Amy Turner

Personal information
- Full name: Amy Justine Turner
- Born: 25 March 1984 (age 42) Tokoroa, New Zealand

Playing information
- Height: 165 cm (5 ft 5 in)
- Weight: 65 kg (10 st 3 lb)

Rugby league
- Position: Centre
Club
| Years | Team | Pld | T | G | FG | P |
| 2019–22 | Brisbane Broncos | 5 | 1 | 0 | 0 | 4 |
Representative
| Years | Team | Pld | T | G | FG | P |
| 2019 | Queensland | 1 | 0 | 0 | 0 | 0 |
| 2003–21 | Māori All Stars | 2 | 2 | 0 | 0 | 8 |

Rugby union
- Position: Back
Club
| Years | Team | Pld | T | G | FG | P |
| 2019 | Queensland Reds | 4 | 1 | 0 | 0 | 5 |
Representative
| Years | Team | Pld | T | G | FG | P |
| 2013–16 | Australia 7s |  |  |  |  |  |
- Source: RLP

= Amy Turner (rugby, born March 1984) =

New Zealand rugby league & union player

Amy Justine Turner (born 25 March 1984) is an Australian rugby union and rugby league player.

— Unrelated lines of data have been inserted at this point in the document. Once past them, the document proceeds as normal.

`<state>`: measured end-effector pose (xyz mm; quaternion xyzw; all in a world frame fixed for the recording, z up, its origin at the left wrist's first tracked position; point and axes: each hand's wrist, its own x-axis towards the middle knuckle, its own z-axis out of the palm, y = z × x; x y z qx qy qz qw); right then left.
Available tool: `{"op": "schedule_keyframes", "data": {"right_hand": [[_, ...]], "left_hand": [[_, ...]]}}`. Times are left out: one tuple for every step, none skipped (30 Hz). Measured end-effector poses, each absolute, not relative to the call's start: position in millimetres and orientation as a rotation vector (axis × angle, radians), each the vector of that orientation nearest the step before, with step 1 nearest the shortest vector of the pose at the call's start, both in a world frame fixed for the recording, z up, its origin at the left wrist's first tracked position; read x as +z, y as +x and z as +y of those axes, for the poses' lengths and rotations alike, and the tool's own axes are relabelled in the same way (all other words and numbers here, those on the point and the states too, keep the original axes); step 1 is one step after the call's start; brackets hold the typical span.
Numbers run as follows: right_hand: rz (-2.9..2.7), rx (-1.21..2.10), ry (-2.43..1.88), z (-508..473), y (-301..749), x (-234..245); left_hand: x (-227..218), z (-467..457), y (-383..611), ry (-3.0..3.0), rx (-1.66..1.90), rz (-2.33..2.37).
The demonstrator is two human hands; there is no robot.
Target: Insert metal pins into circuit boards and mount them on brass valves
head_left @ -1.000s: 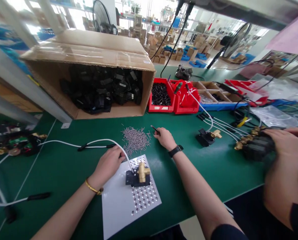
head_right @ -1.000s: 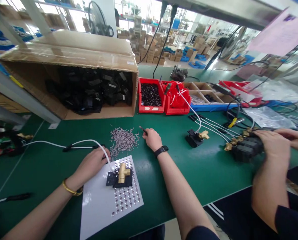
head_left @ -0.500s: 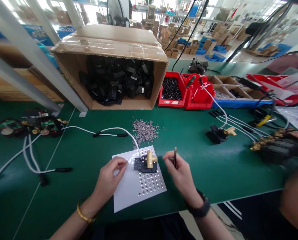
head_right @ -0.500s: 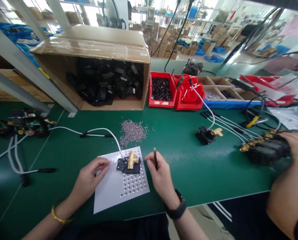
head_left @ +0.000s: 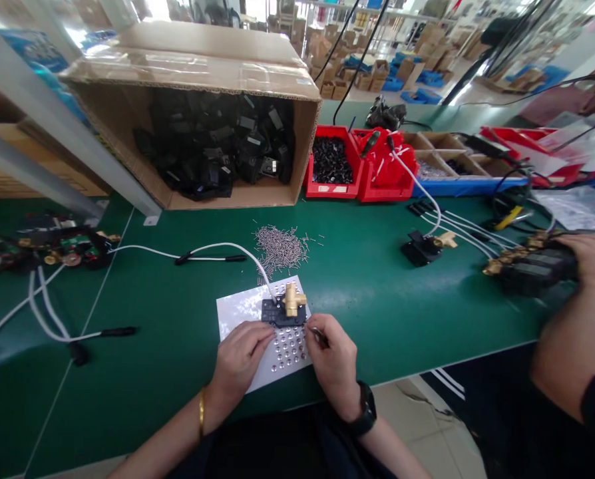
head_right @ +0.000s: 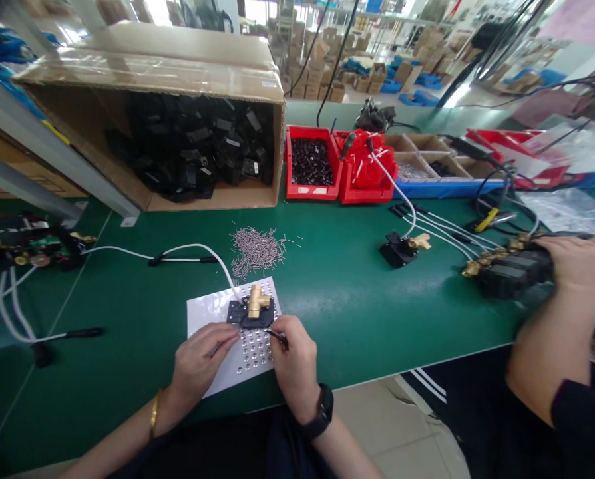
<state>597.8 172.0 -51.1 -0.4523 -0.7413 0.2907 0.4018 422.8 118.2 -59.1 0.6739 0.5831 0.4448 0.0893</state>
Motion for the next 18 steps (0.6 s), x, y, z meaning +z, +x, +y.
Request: {"op": "schedule_keyframes", "data": {"right_hand": [[-1.890, 0.717, -1.138, 172.6, 597.9, -51.1], [-1.915, 0.701, -1.135, 173.2, 598.0, -50.8], [-1.949, 0.685, -1.132, 173.7, 598.1, -50.2], [-1.985, 0.670, -1.128, 174.2, 598.3, -49.3], [-2.020, 0.656, -1.125, 174.6, 598.6, -48.2], [-2.046, 0.641, -1.121, 174.9, 598.9, -46.9], [-2.061, 0.631, -1.119, 175.1, 599.3, -45.8], [-2.063, 0.628, -1.118, 175.3, 599.7, -45.0], [-2.055, 0.631, -1.116, 175.2, 600.1, -44.7], [-2.039, 0.634, -1.116, 175.0, 600.6, -44.9], [-2.020, 0.633, -1.118, 174.5, 601.0, -45.7], [-2.004, 0.630, -1.120, 173.6, 601.5, -47.0], [-1.995, 0.621, -1.121, 172.5, 602.0, -48.7], [-1.991, 0.606, -1.119, 171.2, 602.5, -50.5], [-1.993, 0.593, -1.116, 169.7, 602.9, -52.3], [-2.000, 0.579, -1.111, 168.3, 603.3, -53.9], [-2.012, 0.568, -1.102, 167.1, 603.4, -55.1], [-2.024, 0.557, -1.095, 166.4, 603.3, -55.9]], "left_hand": [[-59.9, 118.1, 423.8, 1.996, 1.326, 1.736], [-60.5, 118.2, 424.6, 1.985, 1.324, 1.741], [-60.8, 118.6, 425.2, 1.971, 1.318, 1.750], [-60.9, 119.1, 425.5, 1.955, 1.309, 1.765], [-60.6, 119.7, 425.7, 1.938, 1.301, 1.784], [-59.9, 120.5, 426.0, 1.920, 1.294, 1.806], [-58.9, 121.2, 426.3, 1.903, 1.282, 1.830], [-57.6, 121.9, 426.9, 1.888, 1.265, 1.852], [-56.2, 122.5, 427.7, 1.875, 1.245, 1.873], [-54.9, 123.0, 428.8, 1.864, 1.224, 1.894], [-53.8, 123.2, 430.1, 1.856, 1.204, 1.916], [-53.1, 123.3, 431.4, 1.848, 1.187, 1.937], [-52.7, 123.2, 432.7, 1.841, 1.177, 1.956], [-52.8, 123.0, 434.0, 1.833, 1.170, 1.972], [-53.2, 122.7, 435.0, 1.820, 1.161, 1.984], [-53.8, 122.3, 435.8, 1.801, 1.152, 1.995], [-54.5, 122.0, 436.4, 1.778, 1.146, 2.003], [-55.2, 121.9, 436.8, 1.753, 1.141, 2.009]]}}
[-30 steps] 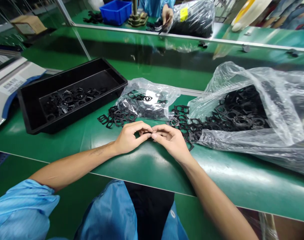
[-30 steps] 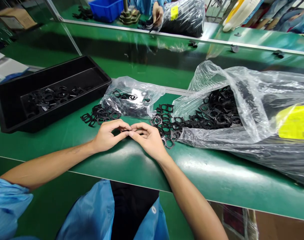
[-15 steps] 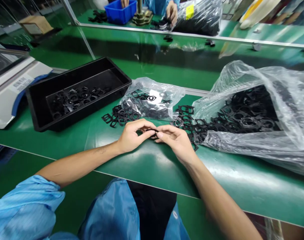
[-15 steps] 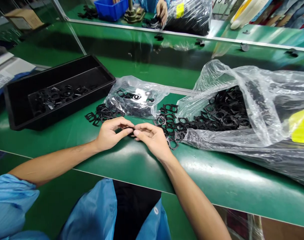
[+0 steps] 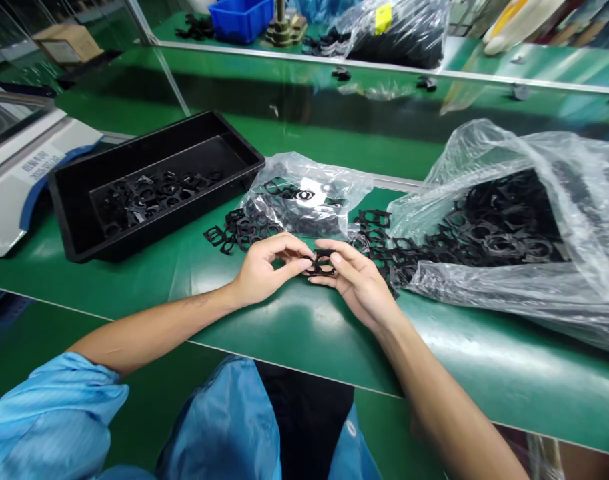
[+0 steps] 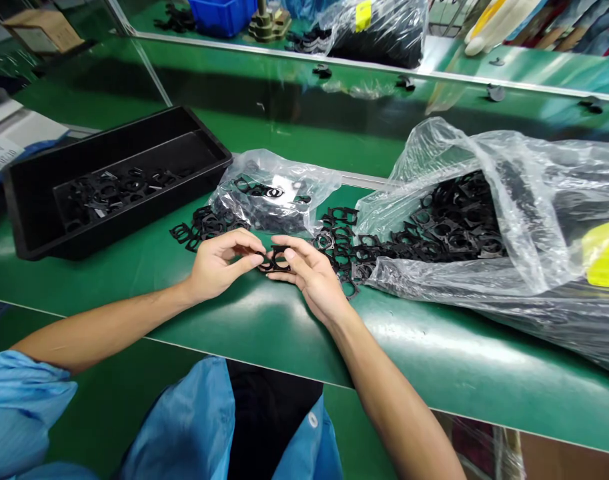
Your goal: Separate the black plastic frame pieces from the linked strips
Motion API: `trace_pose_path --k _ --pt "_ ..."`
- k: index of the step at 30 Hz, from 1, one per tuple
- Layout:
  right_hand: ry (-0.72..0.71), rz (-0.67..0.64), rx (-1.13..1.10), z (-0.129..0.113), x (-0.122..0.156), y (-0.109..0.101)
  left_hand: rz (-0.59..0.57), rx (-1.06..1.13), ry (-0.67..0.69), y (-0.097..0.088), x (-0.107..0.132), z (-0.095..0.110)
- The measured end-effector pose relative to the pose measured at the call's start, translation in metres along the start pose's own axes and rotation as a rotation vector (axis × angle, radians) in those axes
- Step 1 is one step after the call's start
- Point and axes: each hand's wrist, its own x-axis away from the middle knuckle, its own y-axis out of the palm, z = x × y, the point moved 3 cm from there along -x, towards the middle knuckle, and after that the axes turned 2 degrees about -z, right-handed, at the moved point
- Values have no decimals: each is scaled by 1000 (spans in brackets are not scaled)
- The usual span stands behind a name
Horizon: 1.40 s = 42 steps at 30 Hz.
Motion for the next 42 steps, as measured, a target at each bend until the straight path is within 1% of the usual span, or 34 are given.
trace_pose_path --k 4,8,12,15,19,23,25,27,30,33,36,42 --pt "-9 39 80 -1 0 -1 -1 -32 -9 0 -1 -2" --pt "-60 92 156 0 0 -3 -15 -22 -37 1 -1 -4" --pt "-96 133 210 3 -2 -7 -22 -28 -37 2 0 -5" --pt "-106 159 228 5 -4 -8 3 -42 -3 0 -1 -3" --pt "-116 189 250 5 -4 -9 66 -69 36 -4 -2 -2" --pt "-271 267 432 -3 1 -9 125 -5 -41 -6 -3 -6" --pt "-310 296 513 -7 4 -9 141 35 -90 -6 -4 -8" --pt "-277 276 517 -8 7 -6 146 64 -123 -6 -4 -11" --pt "-221 195 453 -8 9 0 148 84 -138 -6 -5 -12" --pt "-232 140 422 -6 9 6 142 91 -120 -5 -5 -12" --pt "-243 135 411 -2 7 6 142 87 -78 -6 -6 -9" --pt "-229 172 417 0 5 -1 183 5 25 -10 -8 -5"
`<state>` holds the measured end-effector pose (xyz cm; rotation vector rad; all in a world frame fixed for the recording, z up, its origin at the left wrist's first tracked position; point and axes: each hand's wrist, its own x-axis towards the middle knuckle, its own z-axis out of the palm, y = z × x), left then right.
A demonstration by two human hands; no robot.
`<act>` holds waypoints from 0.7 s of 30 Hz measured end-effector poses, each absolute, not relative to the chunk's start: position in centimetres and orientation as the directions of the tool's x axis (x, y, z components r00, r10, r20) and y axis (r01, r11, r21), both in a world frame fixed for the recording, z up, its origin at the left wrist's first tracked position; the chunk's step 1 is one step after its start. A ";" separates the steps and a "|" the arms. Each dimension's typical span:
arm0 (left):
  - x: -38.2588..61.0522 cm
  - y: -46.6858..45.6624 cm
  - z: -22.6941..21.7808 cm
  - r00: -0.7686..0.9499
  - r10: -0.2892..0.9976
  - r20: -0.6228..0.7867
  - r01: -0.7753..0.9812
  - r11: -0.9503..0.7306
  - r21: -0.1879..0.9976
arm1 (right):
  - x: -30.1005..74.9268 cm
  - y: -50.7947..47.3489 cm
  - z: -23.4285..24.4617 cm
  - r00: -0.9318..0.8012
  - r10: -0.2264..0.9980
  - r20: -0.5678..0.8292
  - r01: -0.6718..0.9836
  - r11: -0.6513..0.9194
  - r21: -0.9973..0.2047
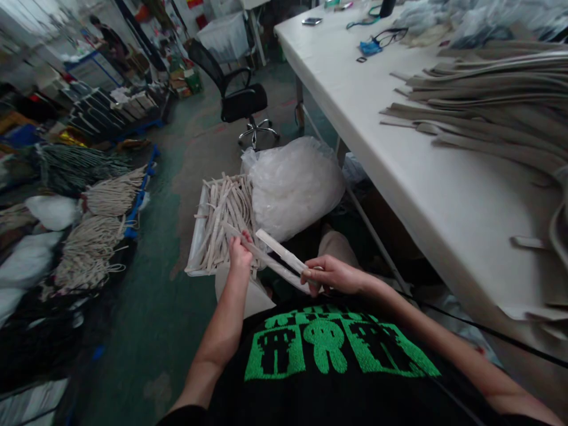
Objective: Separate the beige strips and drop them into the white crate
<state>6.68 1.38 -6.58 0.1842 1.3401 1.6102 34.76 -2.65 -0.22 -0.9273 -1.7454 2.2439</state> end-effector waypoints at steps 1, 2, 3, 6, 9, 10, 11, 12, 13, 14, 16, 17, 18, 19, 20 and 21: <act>6.7 1.5 -6.1 -0.509 0.739 -0.442 -0.576 0.089 0.812 | 34.2 -2.6 -1.0 -0.777 0.506 -0.375 0.233 -0.323 -0.917; 7.1 1.5 -5.7 -0.507 0.748 -0.427 -0.574 0.077 0.815 | 33.6 -2.4 -1.7 -0.760 0.536 -0.368 0.215 -0.327 -0.920; 7.7 1.3 -5.3 -0.491 0.773 -0.401 -0.567 0.066 0.821 | 32.9 -2.2 -2.3 -0.749 0.558 -0.357 0.199 -0.325 -0.925; 10.3 -0.1 -4.3 -0.390 0.877 -0.280 -0.517 0.043 0.855 | 30.7 -1.2 -3.7 -0.707 0.624 -0.332 0.189 -0.285 -0.940; 12.9 -1.7 -3.7 -0.335 0.924 -0.186 -0.451 0.016 0.892 | 29.1 -0.6 -4.6 -0.647 0.688 -0.328 0.204 -0.258 -0.944; 13.5 -2.1 -3.6 -0.336 0.929 -0.153 -0.420 -0.003 0.908 | 28.7 -0.6 -4.8 -0.630 0.704 -0.327 0.207 -0.254 -0.945; 13.9 -2.5 -3.6 -0.341 0.933 -0.117 -0.379 -0.023 0.925 | 28.4 -0.6 -5.0 -0.618 0.715 -0.328 0.209 -0.253 -0.945; 14.2 -2.7 -3.5 -0.344 0.935 -0.085 -0.331 -0.036 0.943 | 28.1 -0.7 -5.1 -0.613 0.719 -0.327 0.208 -0.252 -0.945; 14.2 -2.8 -3.5 -0.342 0.938 -0.062 -0.280 -0.039 0.959 | 28.0 -0.8 -5.2 -0.619 0.715 -0.325 0.208 -0.249 -0.946; 14.1 -2.9 -3.4 -0.335 0.941 -0.051 -0.234 -0.030 0.972 | 28.1 -0.8 -5.1 -0.625 0.712 -0.320 0.211 -0.240 -0.948; 13.5 -2.9 -3.1 -0.302 0.951 -0.064 -0.154 0.018 0.988 | 28.5 -0.4 -4.6 -0.607 0.745 -0.275 0.218 -0.176 -0.960; 13.0 -2.9 -2.9 -0.272 0.959 -0.077 -0.115 0.047 0.992 | 29.0 0.0 -4.2 -0.572 0.787 -0.229 0.218 -0.124 -0.968; 12.6 -2.9 -2.6 -0.225 0.969 -0.096 -0.071 0.082 0.994 | 29.5 0.5 -3.6 -0.523 0.836 -0.168 0.211 -0.064 -0.975; 12.2 -2.9 -2.3 -0.165 0.979 -0.120 -0.019 0.118 0.993 | 30.1 1.2 -2.9 -0.473 0.875 -0.103 0.202 -0.006 -0.979; 11.9 -3.0 -2.0 -0.092 0.984 -0.150 0.041 0.154 0.987 | 30.6 1.9 -2.1 -0.441 0.896 -0.047 0.186 0.040 -0.982; 11.7 -3.2 -1.7 -0.010 0.983 -0.184 0.100 0.184 0.978 | 31.1 2.5 -1.4 -0.449 0.893 -0.013 0.165 0.068 -0.984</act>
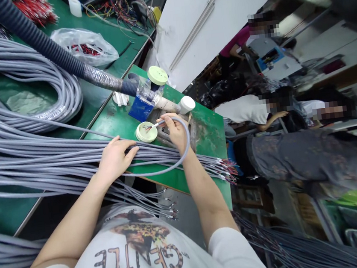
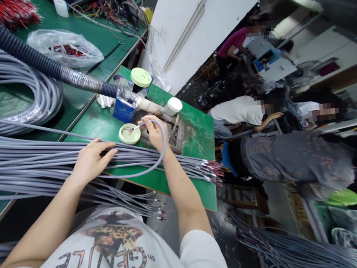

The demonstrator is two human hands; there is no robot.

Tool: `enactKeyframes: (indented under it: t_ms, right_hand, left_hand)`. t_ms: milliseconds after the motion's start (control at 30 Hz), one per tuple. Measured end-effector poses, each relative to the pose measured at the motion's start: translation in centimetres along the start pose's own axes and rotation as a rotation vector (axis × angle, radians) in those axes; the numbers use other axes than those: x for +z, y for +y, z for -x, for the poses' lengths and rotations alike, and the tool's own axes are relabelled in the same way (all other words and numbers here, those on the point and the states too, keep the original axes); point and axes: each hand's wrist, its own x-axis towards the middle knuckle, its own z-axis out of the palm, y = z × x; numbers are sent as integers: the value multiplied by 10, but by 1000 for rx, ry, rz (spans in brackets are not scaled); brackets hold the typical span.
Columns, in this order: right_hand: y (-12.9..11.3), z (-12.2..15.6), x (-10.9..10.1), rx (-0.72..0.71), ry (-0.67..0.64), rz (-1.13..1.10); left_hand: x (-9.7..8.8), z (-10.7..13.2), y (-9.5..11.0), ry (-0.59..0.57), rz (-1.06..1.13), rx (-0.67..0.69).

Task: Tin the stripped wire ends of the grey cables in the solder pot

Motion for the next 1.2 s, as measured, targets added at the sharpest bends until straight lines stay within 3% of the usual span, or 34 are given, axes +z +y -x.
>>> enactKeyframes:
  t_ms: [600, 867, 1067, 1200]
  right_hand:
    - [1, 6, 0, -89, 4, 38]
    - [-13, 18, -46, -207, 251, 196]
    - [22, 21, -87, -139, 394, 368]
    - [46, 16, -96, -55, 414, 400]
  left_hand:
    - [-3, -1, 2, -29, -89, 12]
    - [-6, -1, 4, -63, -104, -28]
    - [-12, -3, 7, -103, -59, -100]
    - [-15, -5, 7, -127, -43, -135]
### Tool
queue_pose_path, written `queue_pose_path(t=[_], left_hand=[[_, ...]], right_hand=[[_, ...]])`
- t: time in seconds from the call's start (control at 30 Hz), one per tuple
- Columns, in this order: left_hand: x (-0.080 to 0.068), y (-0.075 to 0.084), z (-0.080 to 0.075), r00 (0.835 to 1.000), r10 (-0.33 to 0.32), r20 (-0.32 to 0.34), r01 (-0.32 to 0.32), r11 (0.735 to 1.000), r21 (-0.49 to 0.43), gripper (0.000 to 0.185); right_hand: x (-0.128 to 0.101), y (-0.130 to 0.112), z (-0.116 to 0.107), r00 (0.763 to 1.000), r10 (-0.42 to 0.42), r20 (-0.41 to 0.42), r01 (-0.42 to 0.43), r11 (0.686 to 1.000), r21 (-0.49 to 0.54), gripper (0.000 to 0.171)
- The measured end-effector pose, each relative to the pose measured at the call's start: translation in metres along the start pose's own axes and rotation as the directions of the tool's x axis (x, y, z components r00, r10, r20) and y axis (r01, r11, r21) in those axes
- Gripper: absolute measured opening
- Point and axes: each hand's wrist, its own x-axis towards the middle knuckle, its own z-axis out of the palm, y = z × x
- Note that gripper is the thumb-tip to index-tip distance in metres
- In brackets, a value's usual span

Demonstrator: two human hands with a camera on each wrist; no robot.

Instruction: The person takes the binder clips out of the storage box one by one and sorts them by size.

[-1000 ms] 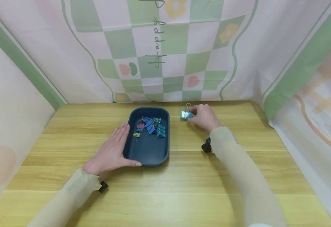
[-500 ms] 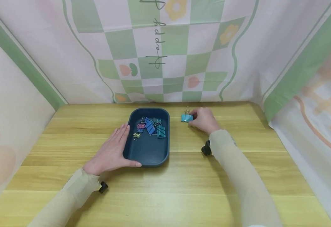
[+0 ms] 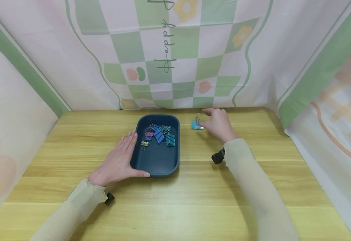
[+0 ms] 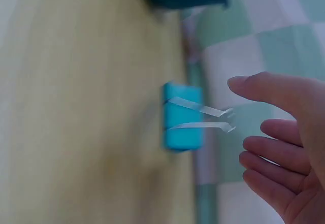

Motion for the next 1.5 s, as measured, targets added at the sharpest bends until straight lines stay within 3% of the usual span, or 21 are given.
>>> queue_pose_path(t=[0.23, 0.53, 0.87, 1.17, 1.37, 1.5], left_hand=[[0.001, 0.000, 0.000, 1.000, -0.001, 0.003, 0.001, 1.000, 0.000, 0.149], [0.001, -0.001, 0.000, 1.000, 0.005, -0.005, -0.005, 1.000, 0.000, 0.149], [0.000, -0.001, 0.000, 1.000, -0.002, -0.001, 0.002, 1.000, -0.007, 0.149], [0.000, -0.001, 0.001, 1.000, 0.002, -0.006, -0.002, 1.000, -0.001, 0.149], [0.000, -0.002, 0.002, 1.000, 0.003, -0.007, -0.003, 1.000, 0.005, 0.148], [0.000, -0.001, 0.001, 1.000, 0.002, -0.002, -0.002, 1.000, 0.003, 0.148]], right_hand=[[-0.001, -0.030, -0.015, 0.995, -0.087, -0.054, 0.086, 0.996, -0.031, 0.068], [-0.009, -0.075, -0.022, 0.993, -0.104, 0.058, 0.103, 0.995, 0.014, 0.075], [-0.018, -0.102, -0.003, 0.961, -0.249, 0.123, 0.256, 0.966, -0.046, 0.075], [-0.022, -0.106, 0.024, 0.916, -0.319, 0.243, 0.351, 0.931, -0.097, 0.069], [-0.023, -0.105, 0.038, 0.885, -0.335, 0.324, 0.379, 0.922, -0.082, 0.060], [-0.019, -0.104, 0.047, 0.880, -0.306, 0.363, 0.366, 0.924, -0.110, 0.059]])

In rugby sevens, she represented Australia, winning a gold medal at the 2016 Summer Olympics in Rio de Janeiro. In rugby league, she played for the Brisbane Broncos, winning an NRL Women's Premiership, and representing Queensland.

==Background==
Born in Tokoroa, New Zealand, Turner is of Māori descent, and affiliates to the Tainui iwi (tribe). Growing up in Tokoroa, she played rugby league.

==Playing career==
When she was six she began playing rugby league and as her childhood progressed also began playing touch rugby and rugby union.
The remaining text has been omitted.